Golodetz S, Cavallari T, Lord N A, et al. Collaborative Large-Scale Dense 3D Reconstruction with Online Inter-Agent Pose Optimisation[J]. IEEE transactions on visualization and computer graphics, 2018, 24(11): 2895-2905.
—Reconstructing dense, volumetric models of real-world 3D scenes is important for many tasks, but capturing large scenes can take significant time, and the risk of transient changes to the scene goes up as the capture time increases. These are good reasons to want instead to capture several smaller sub-scenes that can be joined to make the whole scene. Achieving this has traditionally been difficult: joining sub-scenes that may never have been viewed from the same angle requires a high-quality camera relocaliser that can cope with novel poses, and tracking drift in each sub-scene can prevent them from being joined to make a consistent overall scene. Recent advances, however, have significantly improved our ability to capture medium-sized sub-scenes with little to no tracking drift: real-time globally consistent reconstruction systems can close loops and re-integrate the scene surface on the fly, whilst new visual-inertial odometry approaches can significantly reduce tracking drift during live reconstruction. Moreover, high-quality regression forest-based relocalisers have recently been made more practical by the introduction of a method to allow them to be trained and used online. In this paper, we leverage these advances to present what to our knowledge is the first system to allow multiple users to collaborate interactively to reconstruct dense, voxel-based models of whole buildings using only consumer-grade hardware, a task that has traditionally been both time-consuming and dependent on the availability of specialised hardware. Using our system, an entire house or lab can be reconstructed in under half an hour and at a far lower cost than was previously possible.
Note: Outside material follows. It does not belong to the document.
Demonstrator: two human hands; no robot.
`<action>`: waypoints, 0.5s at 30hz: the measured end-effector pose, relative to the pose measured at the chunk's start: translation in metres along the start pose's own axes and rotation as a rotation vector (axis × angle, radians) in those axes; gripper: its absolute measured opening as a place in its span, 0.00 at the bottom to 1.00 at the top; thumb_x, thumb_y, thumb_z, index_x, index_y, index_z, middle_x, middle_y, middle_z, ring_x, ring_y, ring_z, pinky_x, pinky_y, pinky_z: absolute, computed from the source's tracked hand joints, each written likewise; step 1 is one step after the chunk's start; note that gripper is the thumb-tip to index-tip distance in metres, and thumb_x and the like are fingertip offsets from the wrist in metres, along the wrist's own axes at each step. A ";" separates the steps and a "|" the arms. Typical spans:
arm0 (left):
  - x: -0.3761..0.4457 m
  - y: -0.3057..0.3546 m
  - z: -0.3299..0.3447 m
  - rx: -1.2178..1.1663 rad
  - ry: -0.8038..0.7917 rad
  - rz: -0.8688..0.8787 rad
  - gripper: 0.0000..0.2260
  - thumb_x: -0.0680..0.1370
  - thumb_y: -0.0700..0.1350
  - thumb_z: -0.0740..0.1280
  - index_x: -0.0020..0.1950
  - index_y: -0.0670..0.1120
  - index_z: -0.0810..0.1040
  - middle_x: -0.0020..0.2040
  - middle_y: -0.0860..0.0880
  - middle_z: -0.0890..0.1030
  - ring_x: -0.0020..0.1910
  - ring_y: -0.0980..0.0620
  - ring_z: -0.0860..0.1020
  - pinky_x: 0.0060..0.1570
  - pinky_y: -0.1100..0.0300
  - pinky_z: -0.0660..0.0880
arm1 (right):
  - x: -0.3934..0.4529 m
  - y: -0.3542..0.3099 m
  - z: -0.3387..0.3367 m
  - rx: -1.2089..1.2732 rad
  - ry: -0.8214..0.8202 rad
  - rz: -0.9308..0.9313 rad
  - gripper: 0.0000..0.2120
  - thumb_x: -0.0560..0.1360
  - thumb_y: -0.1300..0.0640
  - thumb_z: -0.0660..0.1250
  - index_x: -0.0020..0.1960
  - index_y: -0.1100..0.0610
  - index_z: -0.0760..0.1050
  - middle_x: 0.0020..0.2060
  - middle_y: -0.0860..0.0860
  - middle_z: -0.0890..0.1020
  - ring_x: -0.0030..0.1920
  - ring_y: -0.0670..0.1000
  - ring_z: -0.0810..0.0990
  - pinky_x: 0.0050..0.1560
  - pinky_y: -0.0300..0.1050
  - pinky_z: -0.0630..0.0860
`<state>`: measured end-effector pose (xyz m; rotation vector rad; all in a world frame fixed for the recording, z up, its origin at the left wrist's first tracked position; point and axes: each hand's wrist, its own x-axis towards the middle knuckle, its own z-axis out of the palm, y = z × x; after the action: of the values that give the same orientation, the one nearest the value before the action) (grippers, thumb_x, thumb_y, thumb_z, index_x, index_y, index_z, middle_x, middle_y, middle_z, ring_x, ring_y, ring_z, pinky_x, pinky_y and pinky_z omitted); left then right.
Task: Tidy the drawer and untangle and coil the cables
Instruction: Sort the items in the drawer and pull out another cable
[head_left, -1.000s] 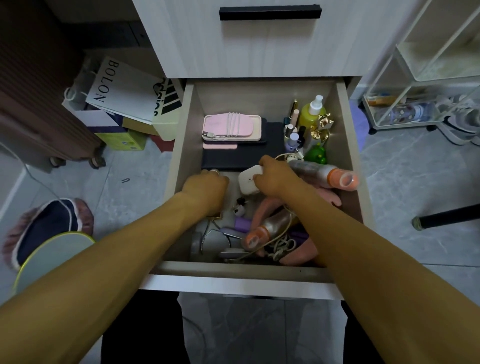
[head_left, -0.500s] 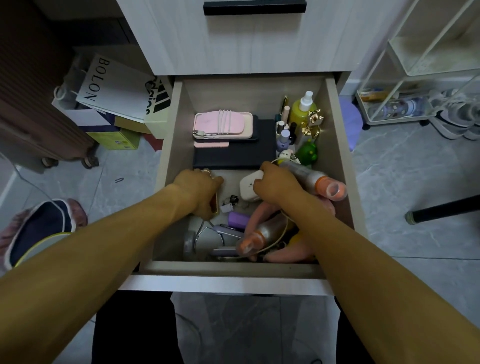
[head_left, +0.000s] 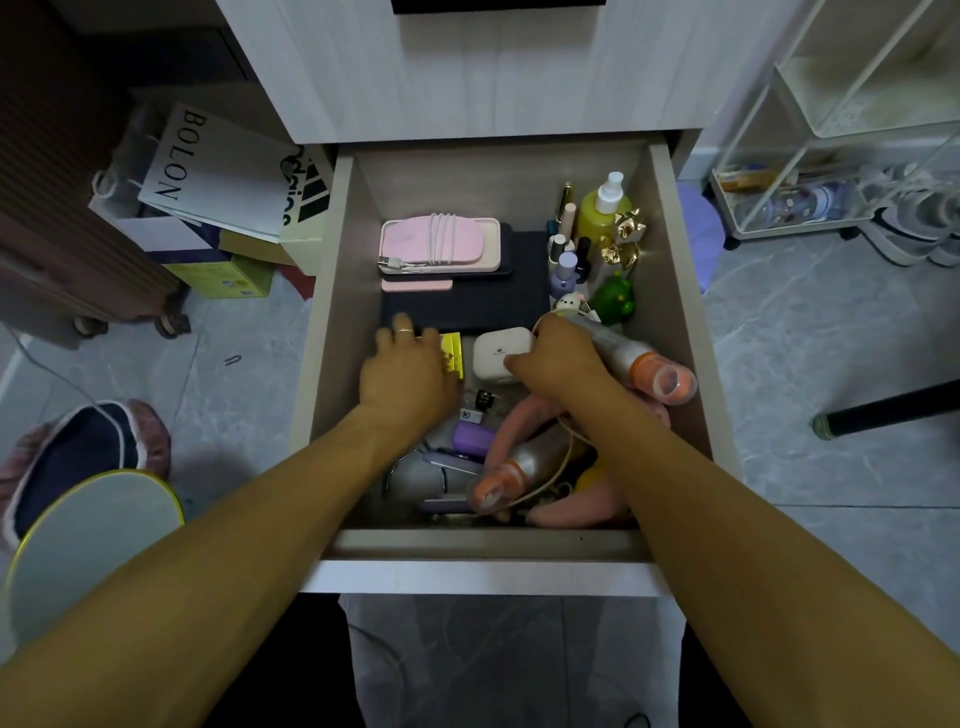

Fig. 3: The architecture of our system. Individual agents track their poses and feed posed RGB-D frames to the mapping server. A separate mapping component is instantiated for each agent, which reconstructs a voxel scene and trains a local relocaliser. Separately, the candidate relocalisation selector repeatedly selects a pose from one of the agents’ trajectories for relocalisation against another scene. The inter-agent relocaliser uses the scene renderer to render synthetic RGB and depth images of the corresponding scene from the selected pose, and passes them to the local relocaliser of the target scene. If a relocalisation succeeds (and is verified, see §3.3.1), a sample of the relative transform between the two scenes is recorded. The relative transform samples for each scene pair are clustered for robustness (see §3.3.2). Whenever the cluster to which a sample is added is sufficiently large, we construct a pose graph by blending the relative poses in the largest clusters, and trigger a pose
graph optimisation. The optimised poses are then used for rendering the overall scene.
Fig. 4: To relocalise the scene of an agent b against that of another agent a, we first choose an arbitrary frame from b’s trajectory and render synthetic RGB and depth raycasts of b’s scene from the frame’s pose. Then, we try to relocalise them using a’s relocaliser, which either fails, or produces an estimated pose for the frame in a’s coordinate system. If a pose is proposed, we verify it by rendering a synthetic depth raycast of a’s scene from the proposed pose and comparing it to the synthetic depth raycast of b’s scene. We accept the pose if and only if the two depth raycasts are sufficiently similar .
In this paper, we have shown how to enable multiple agents to collaborate interactively to reconstruct dense, volumetric models of 3D scenes. Existing collaborative mapping approaches have traditionally suffered from an inability to trust the local poses produced by their mobile agents, forcing them to perform costly global optimisations (e.g. on a server) to ensure a consistent map, and limiting their ability to perform collaborative dense mapping interactively. By leveraging recent advances to construct rigid local sub-scenes that do not need further refinement, and joining them using a state-of-the-art regression-based relocaliser, we avoid expensive global optimisations, opting only to refine the relative poses between individual agents’ maps. Our system allows multiple users to collaboratively reconstruct consistent dense models of entire buildings in under half an hour using only consumer-grade hardware, providing a low-cost, time-efficient and interactive alternative to existing whole-building reconstruction methods based on panorama scanners, and making it easier than ever before for users to capture detailed 3D scene models at scale.